# Dietary modulation of Paneth cells

> **NIH NIH R01** · WASHINGTON UNIVERSITY · 2024 · $542,456

## Abstract

ABSTRACT
One of the underappreciated effect of obesity is the repression of gut innate immunity, as we recently showed
in overweight/obese patients, using Paneth cell phenotype (as a surrogate for Paneth cell function) as a proof-
of-concept. Wild type mice fed with western diet (WD) also developed Paneth cell defects. We further showed
that WD consumption results in microbiota-mediated increase in deoxycholic acid (a secondary bile acid),
which activates the FXR pathway in the ileum. FXR activation in the intestinal epithelium, as well as FXR-
mediated type I interferon activation in myeloid cells, collectively trigger Paneth cell defects. The critical
questions that need to be addressed before translating these findings to clinic include how individual dietary
components that impact Paneth cell function, and if long-term WD consumption renders Paneth cell defects
irreversible to dietary switch alone. Our long-term goal is to dissect the cellular and molecular mechanisms of
how WD consumption affect the intestinal stem cell (ISC) and Paneth cell biology. These discoveries will
facilitate design of trials for obese patients with gut innate immunity dysfunction. The objective of this proposal
is to determine how WD consumption induces Paneth cell abnormality. The central hypothesis is that long-term
consumption of dietary fructose result in Paneth cell defect due to diminished capacity of Paneth cell
replenishment (by Paneth cells themselves and/or intestinal stem cells [ISC]). Our rationale is that identification
of the mechanism(s) to restore Paneth cell function will offer new therapeutic opportunities for many patients,
such as those with inflammatory bowel disease and graft versus host disease, of which Paneth cells play a
critical role in pathogenesis. Our preliminary data suggest that dietary fructose consumption alone is sufficient
to trigger Paneth cell defects, and that Paneth cell defects after long-term (≥12 months) WD consumption are
not reversible by switching to standard diet. Our specific aims will test the following hypotheses: (Aim1) How
dietary fructose directly induces Paneth cell defects; (Aim 2) Long-term WD consumption will impair the
capacity of Paneth cells as well as ISCs to repair and replenish defective Paneth cells. Upon conclusion, we
will understand the role for dietary fructose in modulating Paneth cell and ISC function.
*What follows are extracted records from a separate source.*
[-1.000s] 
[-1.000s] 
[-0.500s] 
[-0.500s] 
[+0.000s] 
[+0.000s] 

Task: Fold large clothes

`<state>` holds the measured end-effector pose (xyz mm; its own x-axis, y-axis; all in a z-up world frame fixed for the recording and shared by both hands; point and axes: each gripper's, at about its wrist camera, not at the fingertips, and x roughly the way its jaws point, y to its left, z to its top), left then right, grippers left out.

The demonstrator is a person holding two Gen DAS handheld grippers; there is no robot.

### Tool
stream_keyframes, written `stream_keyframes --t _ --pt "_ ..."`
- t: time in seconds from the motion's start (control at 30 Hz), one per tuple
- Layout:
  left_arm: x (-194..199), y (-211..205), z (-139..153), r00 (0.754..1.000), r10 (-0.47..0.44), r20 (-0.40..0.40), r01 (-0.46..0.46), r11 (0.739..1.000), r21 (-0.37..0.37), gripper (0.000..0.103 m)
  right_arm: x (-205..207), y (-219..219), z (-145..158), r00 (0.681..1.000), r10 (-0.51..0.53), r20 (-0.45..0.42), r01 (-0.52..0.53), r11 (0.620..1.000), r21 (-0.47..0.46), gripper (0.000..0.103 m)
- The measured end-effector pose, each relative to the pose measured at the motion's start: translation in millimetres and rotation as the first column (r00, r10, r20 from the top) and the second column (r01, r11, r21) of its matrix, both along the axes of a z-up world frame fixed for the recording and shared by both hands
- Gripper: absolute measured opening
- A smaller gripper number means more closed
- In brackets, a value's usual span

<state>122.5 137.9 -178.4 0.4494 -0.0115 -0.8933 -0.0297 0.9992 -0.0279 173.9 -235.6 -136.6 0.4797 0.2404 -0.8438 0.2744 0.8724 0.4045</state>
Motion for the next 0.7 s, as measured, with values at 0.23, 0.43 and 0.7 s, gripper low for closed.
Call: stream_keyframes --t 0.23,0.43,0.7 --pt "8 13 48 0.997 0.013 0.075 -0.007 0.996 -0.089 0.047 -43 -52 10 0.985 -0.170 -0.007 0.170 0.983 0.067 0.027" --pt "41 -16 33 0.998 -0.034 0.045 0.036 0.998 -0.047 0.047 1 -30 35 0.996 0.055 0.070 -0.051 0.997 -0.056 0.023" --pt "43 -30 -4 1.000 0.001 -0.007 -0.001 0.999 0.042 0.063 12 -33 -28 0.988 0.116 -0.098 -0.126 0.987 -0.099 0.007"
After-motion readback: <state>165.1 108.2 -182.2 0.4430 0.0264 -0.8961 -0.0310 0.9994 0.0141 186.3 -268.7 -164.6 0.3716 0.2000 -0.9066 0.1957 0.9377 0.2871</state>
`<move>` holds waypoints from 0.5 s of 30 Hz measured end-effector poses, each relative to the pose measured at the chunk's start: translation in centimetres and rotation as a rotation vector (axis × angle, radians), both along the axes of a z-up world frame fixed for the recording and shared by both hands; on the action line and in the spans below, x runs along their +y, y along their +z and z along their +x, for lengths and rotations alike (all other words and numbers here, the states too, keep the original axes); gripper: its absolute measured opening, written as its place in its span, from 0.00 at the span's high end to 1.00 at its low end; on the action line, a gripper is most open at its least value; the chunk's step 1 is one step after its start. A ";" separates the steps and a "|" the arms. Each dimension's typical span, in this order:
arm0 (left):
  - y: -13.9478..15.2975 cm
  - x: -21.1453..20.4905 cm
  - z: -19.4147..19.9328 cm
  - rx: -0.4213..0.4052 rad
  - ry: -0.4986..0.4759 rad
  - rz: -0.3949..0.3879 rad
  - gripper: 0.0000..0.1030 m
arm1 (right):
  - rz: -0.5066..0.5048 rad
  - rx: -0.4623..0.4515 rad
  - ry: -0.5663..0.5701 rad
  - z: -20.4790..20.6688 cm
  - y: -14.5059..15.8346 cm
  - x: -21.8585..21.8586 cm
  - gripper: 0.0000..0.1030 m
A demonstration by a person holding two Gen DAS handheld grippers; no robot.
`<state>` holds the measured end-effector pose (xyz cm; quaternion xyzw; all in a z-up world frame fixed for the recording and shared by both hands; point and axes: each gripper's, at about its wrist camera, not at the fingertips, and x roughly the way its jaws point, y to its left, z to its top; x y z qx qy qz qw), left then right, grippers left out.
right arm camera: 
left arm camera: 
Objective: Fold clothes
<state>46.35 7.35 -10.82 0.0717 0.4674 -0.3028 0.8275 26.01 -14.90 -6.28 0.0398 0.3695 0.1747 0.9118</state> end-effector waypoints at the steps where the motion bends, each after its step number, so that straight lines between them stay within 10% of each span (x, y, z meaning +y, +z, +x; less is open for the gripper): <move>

This contribution is
significant since it will establish intestinal epithelial fructose catabolism and associated genes as therapeutic
targets. The proposed research is innovative because we investigate how long-term exposure to poor diet on
gut innate immunity, a heretofore-unexamined process. We also use state-of-the-art ISC culture system and
scRNA-seq and scATAC-seq techniques to identify molecular and cellular targets that affect Paneth cell and
ISC functions. Identifying the mechanisms of how diets regulate a key disease-relevant cellular phenotype will
provide insight into other inflammatory ...

## Key facts

- **NIH application ID:** 10912012
- **Project number:** 5R01DK136829-02
- **Recipient organization:** WASHINGTON UNIVERSITY
- **Principal Investigator:** Ta-Chiang Liu
- **Activity code:** R01 (R01, R21, SBIR, etc.)
- **Funding institute:** NIH
- **Fiscal year:** 2024
- **Award amount:** $542,456
- **Award type:** 5
- **Project period:** 2023-09-01 → 2027-06-30

## Primary source

NIH RePORTER: https://reporter.nih.gov/project-details/10912012

## Citation

> US National Institutes of Health, RePORTER application 10912012, Dietary modulation of Paneth cells (5R01DK136829-02). Retrieved via AI Analytics 2026-05-25 from https://api.ai-analytics.org/grant/nih/10912012. Licensed CC0.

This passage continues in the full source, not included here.